Since the literal function is strongly typed, it can be assigned to variables using := and is easier to read, developers only need to be familiar with the function type in order to understand the arguments. It's also trivial to lookup the declaration of http.HandlerFunc to check the argument types, and this syntax enables the function to passed as an interface implementation which you cannot do with a naked func (at least not without wrapping it inside of an http.HandlerFunc anyway).

It also works well with generics, where there are already plenty of type-inference possibilities to explore.

type Adder[T any] func(a, b T) T

fn := Adder[int] a, b { a + b }

[sammy-hughes]

@Splizard, I think I'm likely the only one asking for partial type declaration, so take that as warning, but I don't like that your suggested syntax drops the func keyword. That said, given what has generally been established....

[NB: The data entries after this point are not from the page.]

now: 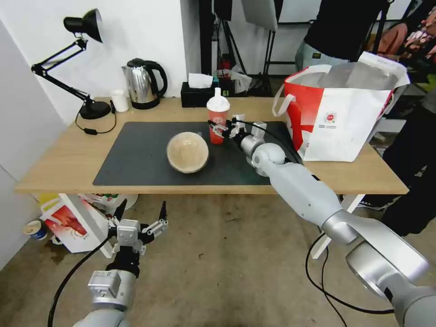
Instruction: Pick up the trash from the table and place it into the takeout bag.
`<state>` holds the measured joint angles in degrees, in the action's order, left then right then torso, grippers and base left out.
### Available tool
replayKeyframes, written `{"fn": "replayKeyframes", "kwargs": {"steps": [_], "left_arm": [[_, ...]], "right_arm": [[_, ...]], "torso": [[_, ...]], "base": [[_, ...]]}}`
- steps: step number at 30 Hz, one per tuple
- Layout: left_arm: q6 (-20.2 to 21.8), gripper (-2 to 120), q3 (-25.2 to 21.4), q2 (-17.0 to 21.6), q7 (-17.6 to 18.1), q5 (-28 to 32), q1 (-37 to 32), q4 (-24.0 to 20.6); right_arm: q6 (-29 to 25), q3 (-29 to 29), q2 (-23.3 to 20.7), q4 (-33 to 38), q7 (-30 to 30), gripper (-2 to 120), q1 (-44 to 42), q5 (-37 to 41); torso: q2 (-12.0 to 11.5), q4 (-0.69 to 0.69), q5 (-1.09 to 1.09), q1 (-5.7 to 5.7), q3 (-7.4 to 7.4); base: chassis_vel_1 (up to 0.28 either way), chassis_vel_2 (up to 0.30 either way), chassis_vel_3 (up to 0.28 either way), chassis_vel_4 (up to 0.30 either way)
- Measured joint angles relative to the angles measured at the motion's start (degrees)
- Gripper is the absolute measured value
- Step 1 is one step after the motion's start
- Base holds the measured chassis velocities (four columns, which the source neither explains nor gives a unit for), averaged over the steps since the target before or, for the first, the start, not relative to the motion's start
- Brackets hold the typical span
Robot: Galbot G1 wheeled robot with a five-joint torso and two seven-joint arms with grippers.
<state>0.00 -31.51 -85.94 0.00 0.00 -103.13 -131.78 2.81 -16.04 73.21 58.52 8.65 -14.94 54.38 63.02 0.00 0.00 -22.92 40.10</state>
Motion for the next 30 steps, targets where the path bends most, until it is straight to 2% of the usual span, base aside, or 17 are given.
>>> {"fn": "replayKeyframes", "kwargs": {"steps": [10, 13, 19, 30], "left_arm": [[0.0, 100, 0.0, 0.0, 0.0, 0.0, 0.0, 0.0], [0.0, 100, 0.0, 0.0, 0.0, 0.0, 0.0, 0.0], [0.0, 100, 0.0, 0.0, 0.0, 0.0, 0.0, 0.0], [0.0, 100, 0.0, 0.0, 0.0, 0.0, 0.0, 0.0]], "right_arm": [[-0.2, 0.0, -0.9, 0.4, 0.2, 29, 0.0, 0.5], [-0.2, 0.3, -2.0, 2.2, 0.2, 19, 1.0, 1.7], [-0.2, 1.8, -3.9, 5.0, 0.0, 7, 2.1, 3.2], [-0.3, 4.5, -6.9, 8.9, -0.3, 4, 2.9, 4.3]], "torso": [[0.0, -0.01, 0.0, 0.0, 0.0], [0.0, 0.0, 0.0, 0.0, 0.0], [0.0, 0.0, 0.0, 0.0, 0.0], [0.0, 0.0, -0.01, 0.01, 0.0]], "base": [[0.0, 0.0, 0.0, 0.0], [0.0, 0.0, 0.0, 0.0], [0.0, 0.0, 0.0, 0.0], [0.0, 0.0, 0.0, 0.0]]}}
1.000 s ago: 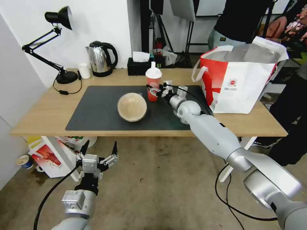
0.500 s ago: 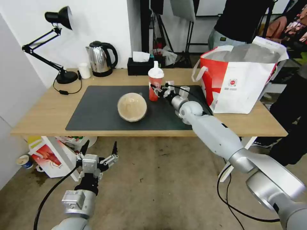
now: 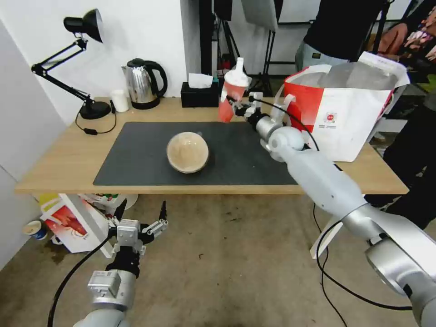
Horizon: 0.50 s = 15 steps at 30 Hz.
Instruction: Pick up the trash from the table and place it into the takeout bag.
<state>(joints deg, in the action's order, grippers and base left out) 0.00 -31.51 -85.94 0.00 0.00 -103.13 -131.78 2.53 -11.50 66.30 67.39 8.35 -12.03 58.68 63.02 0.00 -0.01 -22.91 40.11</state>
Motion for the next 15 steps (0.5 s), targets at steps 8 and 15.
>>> {"fn": "replayKeyframes", "kwargs": {"steps": [8, 15], "left_arm": [[0.0, 100, 0.0, 0.0, 0.0, 0.0, 0.0, 0.0], [0.0, 100, 0.0, 0.0, 0.0, 0.0, 0.0, 0.0]], "right_arm": [[0.0, 1.0, -2.2, 2.9, -0.5, 3, 1.5, 0.7], [2.8, 1.0, -9.9, 9.6, -4.1, 3, 8.8, 2.8]], "torso": [[0.0, 0.0, 0.0, 0.0, 0.0], [0.0, 0.0, 0.0, 0.0, 0.0]], "base": [[0.0, 0.0, 0.0, 0.0], [0.0, 0.0, 0.0, 0.0]]}}
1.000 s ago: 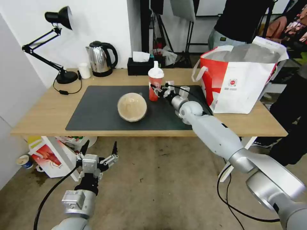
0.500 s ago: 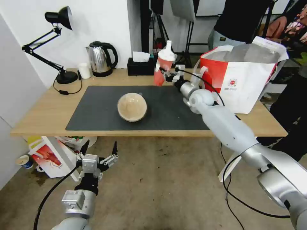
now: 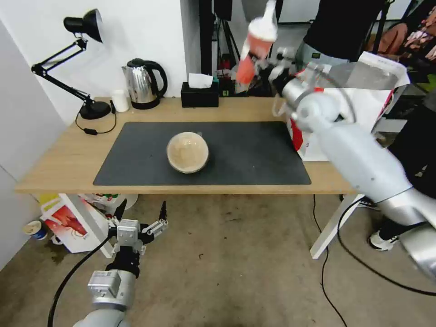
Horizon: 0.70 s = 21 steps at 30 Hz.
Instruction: Pick up the trash from the table and place it into the takeout bag.
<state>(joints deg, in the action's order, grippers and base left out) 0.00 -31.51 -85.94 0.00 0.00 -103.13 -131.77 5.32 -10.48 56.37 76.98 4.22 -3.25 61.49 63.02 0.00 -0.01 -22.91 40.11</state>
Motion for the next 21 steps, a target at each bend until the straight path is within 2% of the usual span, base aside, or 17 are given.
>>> {"fn": "replayKeyframes", "kwargs": {"steps": [1, 4, 11, 21], "left_arm": [[0.0, 100, 0.0, 0.0, 0.0, 0.0, 0.0, 0.0], [0.0, 100, 0.0, 0.0, 0.0, 0.0, 0.0, 0.0], [0.0, 100, 0.0, 0.0, 0.0, 0.0, 0.0, 0.0], [0.0, 100, 0.0, 0.0, 0.0, 0.0, 0.0, 0.0]], "right_arm": [[0.0, 0.0, 0.0, 0.0, 0.0, 3, 0.0, 0.0], [1.7, -0.4, -4.4, 1.6, -1.2, 3, 2.9, 0.0], [3.4, -0.8, -8.4, 1.5, -1.8, 3, 3.6, -3.4], [3.8, 1.2, -13.2, -2.0, 1.2, 3, 0.6, -7.0]], "torso": [[0.0, 0.0, 0.0, 0.0, 0.0], [0.0, 0.0, 0.0, 0.0, 0.0], [0.0, -0.01, -0.01, 0.0, 0.0], [0.0, 0.0, -0.01, 0.0, 0.0]], "base": [[0.0, 0.0, 0.0, 0.0], [0.0, 0.0, 0.0, 0.0], [0.0, 0.0, 0.0, 0.0], [0.0, 0.0, 0.0, 0.0]]}}
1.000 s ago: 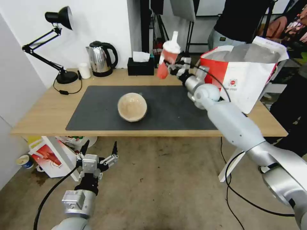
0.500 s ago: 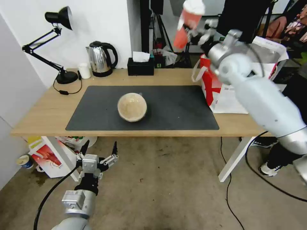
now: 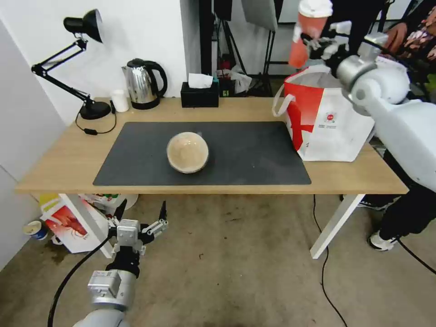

A := func a, b { a + b} Adder[int]
B := func a, b { a + b } as Adder[int]
C := Adder[int](func a, b { a + b })
D := Adder[int]{ a + b }

I think I just fell in love with example D. If a function is declared in context of a type-coercion, I'm unclear on whether the desired effect would be a runtime coercion on the inferred types, or if rather I prefer the coercion serve as constraint on possible types, statically.

Even if I'm changing what you said, I think I at least get your point.

Seriously, though, I really like form D above. I think @griesemer suggested named types as a way to specify parameter signatures, and I think it just clicked for me. If both facts are true, that form D above is received well and that function types which are assignable for every term across both signatures are themselves assignable types, the version of that suggestion in form D above is the most versatile I've yet seen.

[ianlancetaylor]

@jimmyfrasche Nice example. I think it has to be an error. I think it would be fine to say that we can't infer anything from an argument that is a lightweight function literal. That would leave your example with no way to infer F.

[ianlancetaylor]

@Splizard We are already inconsistent about type inference. Given x = 1 we infer the type of 1 from the type of x. But we don't do that for x = {1, 2, 3}.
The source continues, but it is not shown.